Today! Because I don’t get hurt or bleed, hair doesn’t muss – it’s one of the advantages of being imaginary –

The Purple Rose of Cairo (1985)

Directed by Woody Allen (x4)

Starring Mia Farrow (x3), Jeff Daniels, Danny Aiello (x2), Edward Herrmann (x2), Deborah Rush (x2), Van Johnson, John Wood, Zoe Caldwell, Milo O’Shea (x2), Dianne Wiest, Glenne Headly, Peter McRobbie

While his early movies had a greater tendency toward the absurd and the extreme, Woody Allen has never really been a director of all-out fantasy.

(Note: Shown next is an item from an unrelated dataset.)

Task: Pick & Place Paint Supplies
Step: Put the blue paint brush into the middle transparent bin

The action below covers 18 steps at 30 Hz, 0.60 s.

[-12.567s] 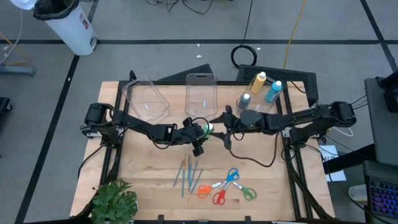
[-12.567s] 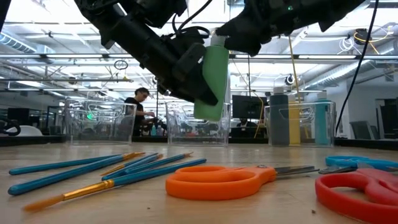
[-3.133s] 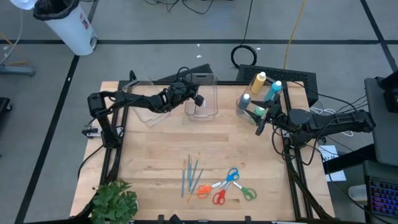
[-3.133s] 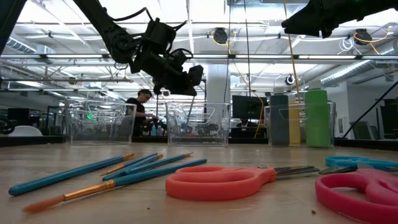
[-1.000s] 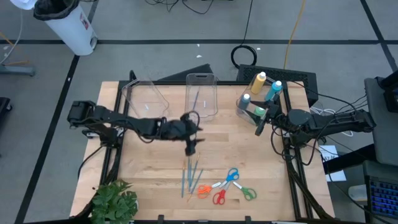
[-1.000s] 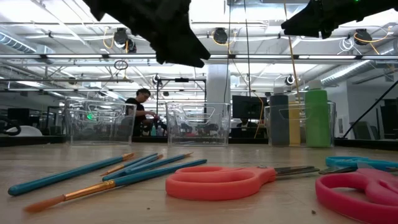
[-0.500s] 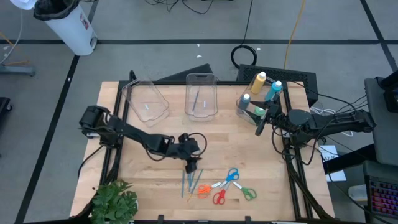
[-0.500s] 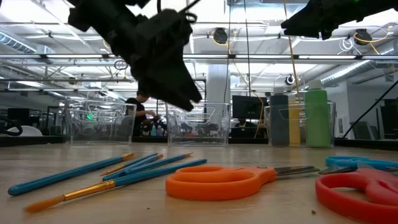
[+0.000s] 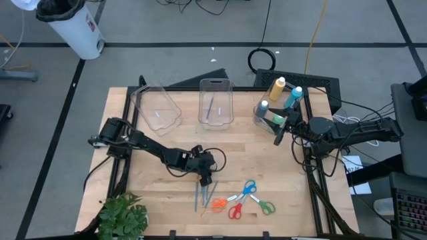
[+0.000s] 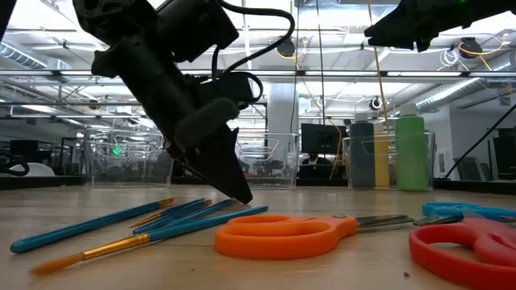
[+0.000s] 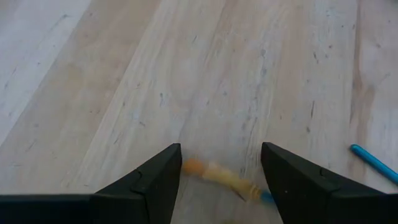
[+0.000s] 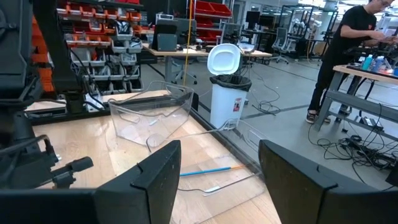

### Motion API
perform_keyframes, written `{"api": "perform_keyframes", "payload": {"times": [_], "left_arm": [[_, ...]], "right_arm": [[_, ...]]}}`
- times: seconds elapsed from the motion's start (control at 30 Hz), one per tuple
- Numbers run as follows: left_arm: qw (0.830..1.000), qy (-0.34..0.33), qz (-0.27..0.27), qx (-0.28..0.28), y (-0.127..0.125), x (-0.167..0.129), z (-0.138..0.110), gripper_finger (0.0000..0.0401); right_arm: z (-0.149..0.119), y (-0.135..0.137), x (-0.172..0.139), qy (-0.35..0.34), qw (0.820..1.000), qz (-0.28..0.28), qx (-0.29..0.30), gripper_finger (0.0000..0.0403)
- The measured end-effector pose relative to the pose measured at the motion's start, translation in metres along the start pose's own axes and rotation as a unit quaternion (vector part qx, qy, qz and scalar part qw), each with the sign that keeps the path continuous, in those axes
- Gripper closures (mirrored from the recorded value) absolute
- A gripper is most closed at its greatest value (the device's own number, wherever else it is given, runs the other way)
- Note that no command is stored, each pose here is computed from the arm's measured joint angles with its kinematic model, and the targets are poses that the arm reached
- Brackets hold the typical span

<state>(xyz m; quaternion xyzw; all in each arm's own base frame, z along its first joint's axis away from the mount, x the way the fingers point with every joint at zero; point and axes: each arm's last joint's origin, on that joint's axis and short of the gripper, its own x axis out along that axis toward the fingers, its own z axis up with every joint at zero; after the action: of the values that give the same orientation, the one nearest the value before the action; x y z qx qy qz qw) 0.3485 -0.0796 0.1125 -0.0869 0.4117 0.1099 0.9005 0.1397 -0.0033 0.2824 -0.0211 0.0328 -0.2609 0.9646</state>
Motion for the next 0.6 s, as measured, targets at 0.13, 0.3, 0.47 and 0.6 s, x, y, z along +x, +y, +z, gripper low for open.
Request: {"api": "perform_keyframes", "payload": {"times": [0.13,0.3,0.47,0.6], "left_arm": [[1.0,0.02,0.018,0.002,0.002,0.002,-0.005,0.0171],[0.999,0.045,0.03,0.003,0.003,0.002,-0.01,0.0178],[0.998,0.053,0.04,-0.011,0.005,0.002,-0.012,0.0223],[0.997,0.056,0.045,-0.027,0.006,0.002,-0.013,0.0273]], "right_arm": [[0.0,0.0,0.0,0.0,1.0,0.0,-0.003,0.0193],[0.0,0.0,0.0,0.0,1.0,0.0,-0.004,0.0193],[0.0,0.0,0.0,0.0,1.0,0.0,0.003,0.0193],[0.0,0.0,0.0,0.0,1.0,0.0,0.004,0.0193]]}}
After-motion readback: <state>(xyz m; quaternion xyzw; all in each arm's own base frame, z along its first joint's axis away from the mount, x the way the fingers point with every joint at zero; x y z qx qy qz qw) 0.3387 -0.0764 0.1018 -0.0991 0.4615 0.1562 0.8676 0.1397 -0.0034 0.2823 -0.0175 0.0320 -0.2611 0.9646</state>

There are partial exceptions, sure – Sleeper, Midnight in Paris, Everything You Always Wanted to Know About Sex…, Zelig – but it is most pronounced with The Purple Rose of Cairo. Figure, Sleeper is a straight science-fiction comedy, Everything You Always Wanted… is a bag of vignettes, some fantastic, some just goofy, but Purple Rose of Cairo is this wholly unexpected, supernatural thing taking place in the real world – much like Midnight in Paris.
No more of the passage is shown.